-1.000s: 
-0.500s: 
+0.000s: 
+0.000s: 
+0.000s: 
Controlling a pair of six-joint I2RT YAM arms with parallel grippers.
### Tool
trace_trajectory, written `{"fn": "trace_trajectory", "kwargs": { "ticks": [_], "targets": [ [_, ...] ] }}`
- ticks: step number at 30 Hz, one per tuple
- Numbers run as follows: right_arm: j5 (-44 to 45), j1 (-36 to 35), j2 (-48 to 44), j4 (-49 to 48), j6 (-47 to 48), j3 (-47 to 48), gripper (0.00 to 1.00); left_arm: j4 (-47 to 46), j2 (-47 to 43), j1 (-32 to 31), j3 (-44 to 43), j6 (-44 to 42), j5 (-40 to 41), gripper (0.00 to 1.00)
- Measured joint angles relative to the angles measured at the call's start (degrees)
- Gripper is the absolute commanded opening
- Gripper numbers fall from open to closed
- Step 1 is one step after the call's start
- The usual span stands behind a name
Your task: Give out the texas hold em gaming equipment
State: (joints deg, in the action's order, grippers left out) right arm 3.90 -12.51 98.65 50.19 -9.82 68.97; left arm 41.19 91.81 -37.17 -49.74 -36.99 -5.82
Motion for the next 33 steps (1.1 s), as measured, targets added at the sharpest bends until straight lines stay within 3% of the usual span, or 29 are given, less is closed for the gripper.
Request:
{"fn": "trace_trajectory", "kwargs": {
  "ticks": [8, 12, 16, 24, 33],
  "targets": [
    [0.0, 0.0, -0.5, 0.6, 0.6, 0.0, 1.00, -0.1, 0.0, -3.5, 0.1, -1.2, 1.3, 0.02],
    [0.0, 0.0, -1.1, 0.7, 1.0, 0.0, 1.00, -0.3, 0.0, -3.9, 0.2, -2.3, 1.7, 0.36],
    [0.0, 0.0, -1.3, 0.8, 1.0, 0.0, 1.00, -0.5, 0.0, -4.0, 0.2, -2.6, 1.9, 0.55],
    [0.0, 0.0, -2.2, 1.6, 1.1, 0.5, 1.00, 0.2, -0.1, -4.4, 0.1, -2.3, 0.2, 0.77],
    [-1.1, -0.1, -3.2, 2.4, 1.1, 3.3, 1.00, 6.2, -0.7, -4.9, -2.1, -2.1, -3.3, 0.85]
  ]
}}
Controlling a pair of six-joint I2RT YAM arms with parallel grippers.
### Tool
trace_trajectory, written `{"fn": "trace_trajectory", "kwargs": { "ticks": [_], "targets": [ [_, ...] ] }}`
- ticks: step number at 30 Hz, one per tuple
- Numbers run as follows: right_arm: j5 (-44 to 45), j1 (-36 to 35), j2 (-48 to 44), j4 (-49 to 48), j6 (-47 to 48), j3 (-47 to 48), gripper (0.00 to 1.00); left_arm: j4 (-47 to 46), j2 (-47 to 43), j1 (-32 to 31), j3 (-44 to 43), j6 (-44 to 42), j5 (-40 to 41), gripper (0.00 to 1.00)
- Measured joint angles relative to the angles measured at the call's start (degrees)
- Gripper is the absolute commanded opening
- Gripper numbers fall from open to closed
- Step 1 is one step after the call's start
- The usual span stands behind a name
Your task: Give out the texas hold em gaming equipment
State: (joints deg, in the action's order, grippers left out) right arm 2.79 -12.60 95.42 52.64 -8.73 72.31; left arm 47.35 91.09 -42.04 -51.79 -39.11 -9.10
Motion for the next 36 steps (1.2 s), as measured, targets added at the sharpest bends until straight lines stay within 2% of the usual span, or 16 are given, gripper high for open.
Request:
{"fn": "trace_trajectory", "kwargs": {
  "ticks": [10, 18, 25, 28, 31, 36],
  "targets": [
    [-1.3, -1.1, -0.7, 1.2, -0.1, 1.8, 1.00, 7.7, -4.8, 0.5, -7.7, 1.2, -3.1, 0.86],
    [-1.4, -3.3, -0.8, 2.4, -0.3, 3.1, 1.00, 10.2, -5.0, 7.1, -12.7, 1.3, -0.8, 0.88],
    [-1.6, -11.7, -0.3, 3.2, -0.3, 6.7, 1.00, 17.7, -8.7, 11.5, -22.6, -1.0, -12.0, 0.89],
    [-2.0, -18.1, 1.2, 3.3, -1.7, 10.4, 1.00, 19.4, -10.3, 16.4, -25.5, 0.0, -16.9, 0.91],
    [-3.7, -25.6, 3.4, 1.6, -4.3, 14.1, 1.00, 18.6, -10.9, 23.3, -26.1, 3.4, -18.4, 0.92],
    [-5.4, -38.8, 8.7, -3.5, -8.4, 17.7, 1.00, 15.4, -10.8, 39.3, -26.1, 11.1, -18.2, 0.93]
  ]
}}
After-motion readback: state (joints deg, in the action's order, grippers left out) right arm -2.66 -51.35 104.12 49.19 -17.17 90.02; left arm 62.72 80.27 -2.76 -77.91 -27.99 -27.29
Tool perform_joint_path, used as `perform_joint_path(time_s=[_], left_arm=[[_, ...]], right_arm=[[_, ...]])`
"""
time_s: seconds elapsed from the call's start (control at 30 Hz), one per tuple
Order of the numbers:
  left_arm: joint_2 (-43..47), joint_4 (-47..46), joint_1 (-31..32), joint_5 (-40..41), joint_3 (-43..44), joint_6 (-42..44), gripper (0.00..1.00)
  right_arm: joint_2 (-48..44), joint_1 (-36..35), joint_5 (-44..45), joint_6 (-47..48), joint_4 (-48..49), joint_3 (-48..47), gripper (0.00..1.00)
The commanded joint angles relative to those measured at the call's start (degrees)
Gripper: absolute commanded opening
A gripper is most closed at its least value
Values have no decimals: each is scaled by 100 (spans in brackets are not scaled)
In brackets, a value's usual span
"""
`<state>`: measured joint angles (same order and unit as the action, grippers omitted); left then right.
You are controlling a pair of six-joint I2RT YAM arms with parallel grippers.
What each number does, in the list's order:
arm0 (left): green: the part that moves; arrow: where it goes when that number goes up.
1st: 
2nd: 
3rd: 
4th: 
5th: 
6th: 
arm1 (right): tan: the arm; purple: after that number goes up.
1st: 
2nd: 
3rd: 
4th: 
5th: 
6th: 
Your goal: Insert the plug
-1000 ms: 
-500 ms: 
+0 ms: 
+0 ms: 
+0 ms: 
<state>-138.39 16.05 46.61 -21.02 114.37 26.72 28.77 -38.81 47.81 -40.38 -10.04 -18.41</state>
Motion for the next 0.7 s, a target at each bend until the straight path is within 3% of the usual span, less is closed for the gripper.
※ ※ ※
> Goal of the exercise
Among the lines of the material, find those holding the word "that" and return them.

> Exercise output
arm0 (left): green: the part that moves; arrow: where it goes when that number goes up.
arm1 (right): tan: the arm; purple: after that number goes up.

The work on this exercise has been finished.